The Committee isn’t ultra-prescriptive in saying what has to happen 13 years in the future, but some of its indicative numbers are:

  • one in six cars (and two-thirds of new sales) should be electric by 2030
  • one in seven homes and one in two businesses should be heated by low-carbon means (such as heat pumps, biomass or solar thermal)
  • 3.5 million homes should receive either solid- or cavity-wall insulation between 2020 and 2030.

It’s worth pointing out that many scenarios for meeting the legally-binding 2050 target involve use of CCS. Establishing a fleet of CCS facilities by 2050 really means that building needs to be in train by 2030.

What can we expect?

The indications are that the strategy may be less strategic than many people involved in the clean energy transition would like.

The government has announced today a pot of up to £557m for another round of offshore wind farm auctions. We can also expect that money will be provided for any new nuclear plants beyond Hinkley C that make it to the starting line.

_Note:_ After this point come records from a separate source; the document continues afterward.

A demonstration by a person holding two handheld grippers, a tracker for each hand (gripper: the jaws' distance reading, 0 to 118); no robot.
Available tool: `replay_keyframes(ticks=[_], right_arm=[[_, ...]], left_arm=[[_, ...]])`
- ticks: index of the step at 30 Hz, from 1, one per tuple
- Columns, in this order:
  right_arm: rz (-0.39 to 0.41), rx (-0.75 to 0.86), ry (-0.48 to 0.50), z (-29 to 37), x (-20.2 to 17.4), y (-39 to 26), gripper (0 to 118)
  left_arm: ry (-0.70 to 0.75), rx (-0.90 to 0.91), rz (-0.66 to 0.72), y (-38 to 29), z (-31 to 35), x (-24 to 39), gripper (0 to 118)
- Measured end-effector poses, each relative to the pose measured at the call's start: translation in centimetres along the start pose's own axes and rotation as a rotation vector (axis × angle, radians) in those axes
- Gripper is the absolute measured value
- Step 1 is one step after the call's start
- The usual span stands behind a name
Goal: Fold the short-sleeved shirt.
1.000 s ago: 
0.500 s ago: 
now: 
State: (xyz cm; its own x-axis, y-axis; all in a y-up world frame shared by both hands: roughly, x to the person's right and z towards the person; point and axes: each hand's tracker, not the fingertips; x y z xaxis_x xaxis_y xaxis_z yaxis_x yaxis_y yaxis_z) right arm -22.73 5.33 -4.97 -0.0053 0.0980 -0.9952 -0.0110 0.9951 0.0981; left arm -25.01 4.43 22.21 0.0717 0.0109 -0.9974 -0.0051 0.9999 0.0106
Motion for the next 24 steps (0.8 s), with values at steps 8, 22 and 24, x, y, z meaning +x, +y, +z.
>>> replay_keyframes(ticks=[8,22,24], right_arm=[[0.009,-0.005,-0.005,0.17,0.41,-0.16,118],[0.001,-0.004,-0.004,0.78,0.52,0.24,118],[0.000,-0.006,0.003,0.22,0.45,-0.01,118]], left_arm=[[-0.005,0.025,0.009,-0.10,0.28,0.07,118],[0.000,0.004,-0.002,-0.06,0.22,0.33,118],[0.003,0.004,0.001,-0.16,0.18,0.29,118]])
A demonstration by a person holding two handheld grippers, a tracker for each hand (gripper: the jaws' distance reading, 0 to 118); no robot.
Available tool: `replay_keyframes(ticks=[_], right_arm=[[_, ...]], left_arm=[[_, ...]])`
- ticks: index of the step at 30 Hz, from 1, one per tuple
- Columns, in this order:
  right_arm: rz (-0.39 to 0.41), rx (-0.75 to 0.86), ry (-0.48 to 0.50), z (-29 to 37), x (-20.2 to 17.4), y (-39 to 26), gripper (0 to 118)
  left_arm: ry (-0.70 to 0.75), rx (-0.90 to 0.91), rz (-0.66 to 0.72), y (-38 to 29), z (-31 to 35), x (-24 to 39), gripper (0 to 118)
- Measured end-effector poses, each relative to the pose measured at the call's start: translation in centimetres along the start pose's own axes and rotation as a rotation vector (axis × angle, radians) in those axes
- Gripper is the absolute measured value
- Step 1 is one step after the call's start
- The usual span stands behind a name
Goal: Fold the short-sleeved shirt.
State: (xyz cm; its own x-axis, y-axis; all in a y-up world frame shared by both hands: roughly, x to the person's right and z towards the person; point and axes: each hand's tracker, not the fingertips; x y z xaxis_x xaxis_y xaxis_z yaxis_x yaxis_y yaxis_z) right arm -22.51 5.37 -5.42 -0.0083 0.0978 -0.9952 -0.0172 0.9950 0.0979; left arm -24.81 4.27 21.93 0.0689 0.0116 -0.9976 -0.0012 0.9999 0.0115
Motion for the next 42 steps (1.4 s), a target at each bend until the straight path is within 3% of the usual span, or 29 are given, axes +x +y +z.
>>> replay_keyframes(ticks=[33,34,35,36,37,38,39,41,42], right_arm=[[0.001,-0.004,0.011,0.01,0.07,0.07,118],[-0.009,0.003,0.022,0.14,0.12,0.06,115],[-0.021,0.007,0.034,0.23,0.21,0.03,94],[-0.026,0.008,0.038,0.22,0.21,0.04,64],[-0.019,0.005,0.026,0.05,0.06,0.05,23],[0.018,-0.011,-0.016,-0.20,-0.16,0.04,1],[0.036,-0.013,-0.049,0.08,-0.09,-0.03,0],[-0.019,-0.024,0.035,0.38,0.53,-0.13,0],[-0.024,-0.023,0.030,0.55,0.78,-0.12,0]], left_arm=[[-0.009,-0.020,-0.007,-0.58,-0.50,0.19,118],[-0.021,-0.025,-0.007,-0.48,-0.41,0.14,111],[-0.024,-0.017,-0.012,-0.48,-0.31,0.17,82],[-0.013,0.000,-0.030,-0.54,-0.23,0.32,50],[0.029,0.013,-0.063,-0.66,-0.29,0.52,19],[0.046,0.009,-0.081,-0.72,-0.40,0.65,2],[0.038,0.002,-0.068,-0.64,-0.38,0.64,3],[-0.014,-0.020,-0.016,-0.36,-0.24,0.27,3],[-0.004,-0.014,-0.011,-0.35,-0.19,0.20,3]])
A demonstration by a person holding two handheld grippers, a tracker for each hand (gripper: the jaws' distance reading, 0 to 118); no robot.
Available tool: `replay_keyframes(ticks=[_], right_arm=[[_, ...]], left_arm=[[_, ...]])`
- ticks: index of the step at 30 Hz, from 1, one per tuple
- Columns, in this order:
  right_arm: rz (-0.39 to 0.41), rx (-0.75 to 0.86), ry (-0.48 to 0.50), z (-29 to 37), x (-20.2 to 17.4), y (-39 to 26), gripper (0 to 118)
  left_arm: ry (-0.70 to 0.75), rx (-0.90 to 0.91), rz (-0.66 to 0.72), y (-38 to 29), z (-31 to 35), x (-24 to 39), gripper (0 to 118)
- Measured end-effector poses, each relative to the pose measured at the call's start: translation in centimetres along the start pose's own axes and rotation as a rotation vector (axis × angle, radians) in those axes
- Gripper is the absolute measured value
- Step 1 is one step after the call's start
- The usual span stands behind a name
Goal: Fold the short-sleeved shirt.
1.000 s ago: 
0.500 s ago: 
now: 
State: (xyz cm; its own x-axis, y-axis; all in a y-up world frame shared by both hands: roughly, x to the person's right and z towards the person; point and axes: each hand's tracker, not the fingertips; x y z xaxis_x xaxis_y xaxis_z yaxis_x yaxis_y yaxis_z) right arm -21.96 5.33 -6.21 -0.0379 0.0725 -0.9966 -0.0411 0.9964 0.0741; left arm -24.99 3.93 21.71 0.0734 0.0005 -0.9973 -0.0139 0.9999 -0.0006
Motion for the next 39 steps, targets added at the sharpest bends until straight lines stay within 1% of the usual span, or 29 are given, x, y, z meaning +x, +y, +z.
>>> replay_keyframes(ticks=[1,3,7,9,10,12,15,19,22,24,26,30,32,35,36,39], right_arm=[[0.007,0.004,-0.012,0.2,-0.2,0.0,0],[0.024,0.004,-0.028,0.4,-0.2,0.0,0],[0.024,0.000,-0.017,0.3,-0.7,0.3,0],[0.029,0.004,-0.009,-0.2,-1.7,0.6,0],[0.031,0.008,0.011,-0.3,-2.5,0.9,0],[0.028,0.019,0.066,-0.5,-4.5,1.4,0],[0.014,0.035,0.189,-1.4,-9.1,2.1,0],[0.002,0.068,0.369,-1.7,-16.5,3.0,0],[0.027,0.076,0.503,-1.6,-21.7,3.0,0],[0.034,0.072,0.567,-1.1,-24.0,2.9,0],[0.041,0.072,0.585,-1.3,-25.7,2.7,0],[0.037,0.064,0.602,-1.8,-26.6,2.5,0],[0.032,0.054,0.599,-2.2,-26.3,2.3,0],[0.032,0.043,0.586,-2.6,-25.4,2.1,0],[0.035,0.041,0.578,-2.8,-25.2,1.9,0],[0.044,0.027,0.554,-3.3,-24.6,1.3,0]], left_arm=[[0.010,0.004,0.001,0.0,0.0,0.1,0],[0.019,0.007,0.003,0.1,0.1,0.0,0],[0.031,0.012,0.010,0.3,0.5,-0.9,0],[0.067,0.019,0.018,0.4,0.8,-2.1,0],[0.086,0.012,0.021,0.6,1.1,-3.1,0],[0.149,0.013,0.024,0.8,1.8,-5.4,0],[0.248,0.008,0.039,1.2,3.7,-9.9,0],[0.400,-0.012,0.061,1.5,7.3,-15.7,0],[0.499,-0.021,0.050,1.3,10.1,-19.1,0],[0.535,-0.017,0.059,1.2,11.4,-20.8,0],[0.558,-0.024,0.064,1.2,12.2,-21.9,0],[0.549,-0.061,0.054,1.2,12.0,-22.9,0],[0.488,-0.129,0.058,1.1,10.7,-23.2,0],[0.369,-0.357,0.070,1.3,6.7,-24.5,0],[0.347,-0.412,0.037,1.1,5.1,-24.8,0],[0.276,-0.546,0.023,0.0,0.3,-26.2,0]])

But both of those things would have happened anyway, so can't really be considered part of a new Clean Growth Strategy.

The government is likely to announce £1bn for electric vehicles, mainly to aid rollout of charging infrastructure. The key question is, will this be new money? £600m was pledged in 2009 and much of that has already been spent, so we’ll need clarity on how much of the announced sum is truly new.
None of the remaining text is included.